多くの子供達にとってその対象が不明でした。

(清く正しく生き、親を尊敬しなくてはいけない≒親は善人、憎しみの対象であってはいけない、

という宗教観に基づいた教育理念による)

 

この無意識内に秘められた破壊衝動を暴き出し、

戦意の燃料として火をつけ、対象を一つの民族や世界へ向けさせたのがアドルフ・ヒトラーであり、

多くの人に秘められ、捌け口の無かった怒りや憎悪があの悲劇の元凶だという著者の考察です。

 

日本ではどうでしょうか。

 

日本は世界に類を見ない高齢化国家(高齢化率29.1%・2021年現在)です。

経済政策をハズし続けデフレが長期化し、賃金は下がりっぱなし、

消費税、社会保障費の個人負担は上昇し続け、

労働者の非正規雇用が四割、貯蓄ゼロは当たり前、結婚も子どもを持つ事も厳しい。

労働人口が激減する事も確定的。
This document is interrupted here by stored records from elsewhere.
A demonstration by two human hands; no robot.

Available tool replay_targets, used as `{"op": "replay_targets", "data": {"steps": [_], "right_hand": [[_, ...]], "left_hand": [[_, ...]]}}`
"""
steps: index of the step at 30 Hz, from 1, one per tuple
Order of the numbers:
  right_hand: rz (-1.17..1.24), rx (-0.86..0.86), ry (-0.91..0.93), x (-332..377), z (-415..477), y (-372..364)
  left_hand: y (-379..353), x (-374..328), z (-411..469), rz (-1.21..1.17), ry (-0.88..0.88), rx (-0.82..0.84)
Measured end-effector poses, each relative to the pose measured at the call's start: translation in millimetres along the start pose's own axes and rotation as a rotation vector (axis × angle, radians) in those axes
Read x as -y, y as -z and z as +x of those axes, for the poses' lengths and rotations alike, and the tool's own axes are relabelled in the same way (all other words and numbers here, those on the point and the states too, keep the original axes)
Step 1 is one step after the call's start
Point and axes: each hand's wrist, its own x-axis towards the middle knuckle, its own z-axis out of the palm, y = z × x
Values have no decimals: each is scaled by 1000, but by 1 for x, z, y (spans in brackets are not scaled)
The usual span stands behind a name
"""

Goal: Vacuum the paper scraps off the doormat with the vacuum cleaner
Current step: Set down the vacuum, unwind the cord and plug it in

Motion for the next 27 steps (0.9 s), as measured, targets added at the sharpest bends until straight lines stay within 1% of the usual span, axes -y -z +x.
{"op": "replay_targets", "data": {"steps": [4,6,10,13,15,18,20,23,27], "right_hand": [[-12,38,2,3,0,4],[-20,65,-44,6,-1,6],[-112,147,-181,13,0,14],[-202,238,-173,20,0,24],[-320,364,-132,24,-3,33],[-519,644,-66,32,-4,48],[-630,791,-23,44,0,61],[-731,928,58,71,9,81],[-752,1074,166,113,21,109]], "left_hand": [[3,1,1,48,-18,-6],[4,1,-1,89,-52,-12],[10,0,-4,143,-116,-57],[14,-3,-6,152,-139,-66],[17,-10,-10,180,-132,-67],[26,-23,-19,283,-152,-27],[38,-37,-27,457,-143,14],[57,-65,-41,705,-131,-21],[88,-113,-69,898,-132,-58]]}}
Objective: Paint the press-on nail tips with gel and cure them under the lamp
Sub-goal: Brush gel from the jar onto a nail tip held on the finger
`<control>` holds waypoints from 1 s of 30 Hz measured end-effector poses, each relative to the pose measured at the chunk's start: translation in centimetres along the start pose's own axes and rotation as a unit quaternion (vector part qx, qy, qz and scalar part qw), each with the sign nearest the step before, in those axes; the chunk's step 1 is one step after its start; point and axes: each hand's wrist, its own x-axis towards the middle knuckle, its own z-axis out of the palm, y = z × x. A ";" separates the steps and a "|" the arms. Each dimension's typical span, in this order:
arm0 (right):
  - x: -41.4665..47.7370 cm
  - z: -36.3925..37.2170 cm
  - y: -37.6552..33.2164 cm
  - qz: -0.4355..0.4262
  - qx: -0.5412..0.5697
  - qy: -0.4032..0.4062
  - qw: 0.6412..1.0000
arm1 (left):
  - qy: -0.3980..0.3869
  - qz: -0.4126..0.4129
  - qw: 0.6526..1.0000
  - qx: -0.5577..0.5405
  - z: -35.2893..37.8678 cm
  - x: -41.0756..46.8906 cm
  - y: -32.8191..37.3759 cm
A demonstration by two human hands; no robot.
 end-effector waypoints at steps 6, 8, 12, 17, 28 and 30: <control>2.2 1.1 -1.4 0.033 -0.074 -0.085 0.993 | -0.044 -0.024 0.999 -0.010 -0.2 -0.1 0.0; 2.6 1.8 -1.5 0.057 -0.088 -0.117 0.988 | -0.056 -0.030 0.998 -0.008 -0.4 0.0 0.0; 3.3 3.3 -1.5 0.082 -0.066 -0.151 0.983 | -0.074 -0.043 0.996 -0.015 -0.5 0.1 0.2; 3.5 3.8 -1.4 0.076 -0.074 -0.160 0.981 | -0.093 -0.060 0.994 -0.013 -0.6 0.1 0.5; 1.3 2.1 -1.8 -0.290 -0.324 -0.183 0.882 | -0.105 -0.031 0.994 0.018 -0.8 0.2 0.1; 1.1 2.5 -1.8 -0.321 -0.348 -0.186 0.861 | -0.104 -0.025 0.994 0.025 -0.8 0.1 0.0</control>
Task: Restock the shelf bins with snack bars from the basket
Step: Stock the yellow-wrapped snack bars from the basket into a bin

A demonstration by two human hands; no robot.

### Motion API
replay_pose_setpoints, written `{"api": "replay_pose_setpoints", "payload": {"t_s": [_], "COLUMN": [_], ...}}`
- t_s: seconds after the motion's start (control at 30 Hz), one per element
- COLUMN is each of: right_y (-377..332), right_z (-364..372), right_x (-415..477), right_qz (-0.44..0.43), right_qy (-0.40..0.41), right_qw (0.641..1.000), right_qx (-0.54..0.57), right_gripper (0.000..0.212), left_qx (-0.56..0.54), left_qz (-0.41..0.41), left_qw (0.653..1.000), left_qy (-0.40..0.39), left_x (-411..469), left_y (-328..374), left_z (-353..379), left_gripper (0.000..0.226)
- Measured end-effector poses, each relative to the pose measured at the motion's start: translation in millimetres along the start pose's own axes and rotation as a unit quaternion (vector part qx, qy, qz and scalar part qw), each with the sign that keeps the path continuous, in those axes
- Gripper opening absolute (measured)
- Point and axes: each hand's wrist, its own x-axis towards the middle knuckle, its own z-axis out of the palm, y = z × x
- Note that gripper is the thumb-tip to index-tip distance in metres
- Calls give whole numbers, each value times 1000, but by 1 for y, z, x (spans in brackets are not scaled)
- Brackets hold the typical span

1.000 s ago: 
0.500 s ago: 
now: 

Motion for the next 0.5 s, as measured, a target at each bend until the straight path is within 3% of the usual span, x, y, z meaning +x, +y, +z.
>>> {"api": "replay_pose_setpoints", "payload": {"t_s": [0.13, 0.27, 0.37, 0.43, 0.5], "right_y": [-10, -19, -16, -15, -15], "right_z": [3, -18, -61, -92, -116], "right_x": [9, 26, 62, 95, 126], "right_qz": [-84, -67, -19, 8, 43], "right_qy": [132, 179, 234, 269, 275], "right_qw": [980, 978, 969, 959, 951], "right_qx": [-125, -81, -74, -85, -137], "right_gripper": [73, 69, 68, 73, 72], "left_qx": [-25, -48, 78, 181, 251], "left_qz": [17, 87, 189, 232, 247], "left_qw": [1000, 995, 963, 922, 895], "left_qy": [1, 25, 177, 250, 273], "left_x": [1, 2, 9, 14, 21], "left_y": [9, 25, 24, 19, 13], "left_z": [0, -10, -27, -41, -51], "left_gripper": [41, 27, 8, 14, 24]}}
20代30代の死因のトップは自殺。

社会は疲弊し、多くの人がストレスを抱えています。

 

このような社会で生きる若者達に怒りや憎悪は溜まっていないでしょうか。

若者達の持つ嫌悪の片鱗が”老害”という言葉で顕在化し、流行したのではないだろうか。

 

彼らが社会の中枢を担うようになった時、

社会制度や構造の中に、秘められた嫌悪が顕在化するかもしれません。

 

嫌悪や憎悪、怒りというのは感情です。

感情は正論や正しさではどうにもなりません。

いつでも噴出する機会を窺っているものです。

 

日本の将来の悲劇を回避するためにも、

一人一人が普通の生活の中で何ができるのか、

もっとよく考えなければいけないでしょう。

 

現代社会を理解するヒント

約40年前(2022年現在)に訳者の直感と熱意により翻訳、出版に至ったこの本は、

(訳者あとがきも是非読んでみて下さい)

混沌とした現代社会を生きる我々に役立ちます。

 

個人的には、理解不能なこの世界を少し整理するための

新しい視点を渡してもらえたと思っています。

絶版になっている前後作の復刊を願います。